→ About this exercise: In this material, which lines include the string "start"? Show them.

────────────────

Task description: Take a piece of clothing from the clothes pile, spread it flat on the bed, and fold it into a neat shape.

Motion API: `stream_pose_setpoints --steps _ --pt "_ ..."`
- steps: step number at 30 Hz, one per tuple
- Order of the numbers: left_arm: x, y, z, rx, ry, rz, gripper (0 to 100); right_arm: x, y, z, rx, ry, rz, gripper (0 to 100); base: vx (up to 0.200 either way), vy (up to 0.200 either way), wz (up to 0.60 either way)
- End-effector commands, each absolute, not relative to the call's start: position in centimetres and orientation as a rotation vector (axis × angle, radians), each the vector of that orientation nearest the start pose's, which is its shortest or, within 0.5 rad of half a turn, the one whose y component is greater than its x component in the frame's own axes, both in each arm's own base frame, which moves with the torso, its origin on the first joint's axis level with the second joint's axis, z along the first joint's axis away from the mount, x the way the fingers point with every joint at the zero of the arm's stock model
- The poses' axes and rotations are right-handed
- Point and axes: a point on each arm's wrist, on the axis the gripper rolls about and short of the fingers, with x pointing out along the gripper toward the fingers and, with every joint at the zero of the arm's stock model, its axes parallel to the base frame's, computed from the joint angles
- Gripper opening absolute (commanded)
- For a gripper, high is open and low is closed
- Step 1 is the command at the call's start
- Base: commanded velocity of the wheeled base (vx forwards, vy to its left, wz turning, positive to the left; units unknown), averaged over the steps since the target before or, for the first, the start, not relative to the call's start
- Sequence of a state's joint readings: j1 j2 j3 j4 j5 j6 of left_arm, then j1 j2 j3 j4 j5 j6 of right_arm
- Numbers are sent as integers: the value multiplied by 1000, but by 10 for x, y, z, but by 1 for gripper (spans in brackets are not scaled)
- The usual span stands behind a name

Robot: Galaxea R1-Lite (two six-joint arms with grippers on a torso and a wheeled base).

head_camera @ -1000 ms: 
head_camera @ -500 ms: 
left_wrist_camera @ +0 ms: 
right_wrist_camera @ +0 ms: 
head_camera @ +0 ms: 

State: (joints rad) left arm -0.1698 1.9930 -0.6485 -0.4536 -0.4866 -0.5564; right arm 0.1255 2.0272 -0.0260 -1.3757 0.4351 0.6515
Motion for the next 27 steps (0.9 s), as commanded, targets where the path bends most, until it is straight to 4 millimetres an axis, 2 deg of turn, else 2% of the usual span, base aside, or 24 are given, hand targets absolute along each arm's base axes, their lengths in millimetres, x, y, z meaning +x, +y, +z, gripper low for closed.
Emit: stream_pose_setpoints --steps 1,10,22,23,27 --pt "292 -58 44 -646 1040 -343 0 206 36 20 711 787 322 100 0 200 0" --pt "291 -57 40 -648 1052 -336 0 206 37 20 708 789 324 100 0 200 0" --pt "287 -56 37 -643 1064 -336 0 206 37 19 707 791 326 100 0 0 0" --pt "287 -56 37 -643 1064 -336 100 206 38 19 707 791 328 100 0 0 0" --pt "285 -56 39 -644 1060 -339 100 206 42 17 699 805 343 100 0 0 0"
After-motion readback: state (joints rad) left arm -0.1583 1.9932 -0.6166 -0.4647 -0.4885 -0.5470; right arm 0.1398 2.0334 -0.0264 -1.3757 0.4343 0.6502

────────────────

→ Exercise output:
- End-effector commands, each absolute, not relative to the call's start: position in centimetres and orientation as a rotation vector (axis × angle, radians), each the vector of that orientation nearest the start pose's, which is its shortest or, within 0.5 rad of half a turn, the one whose y component is greater than its x component in the frame's own axes, both in each arm's own base frame, which moves with the torso, its origin on the first joint's axis level with the second joint's axis, z along the first joint's axis away from the mount, x the way the fingers point with every joint at the zero of the arm's stock model
- Step 1 is the command at the call's start
- Base: commanded velocity of the wheeled base (vx forwards, vy to its left, wz turning, positive to the left; units unknown), averaged over the steps since the target before or, for the first, the start, not relative to the call's start

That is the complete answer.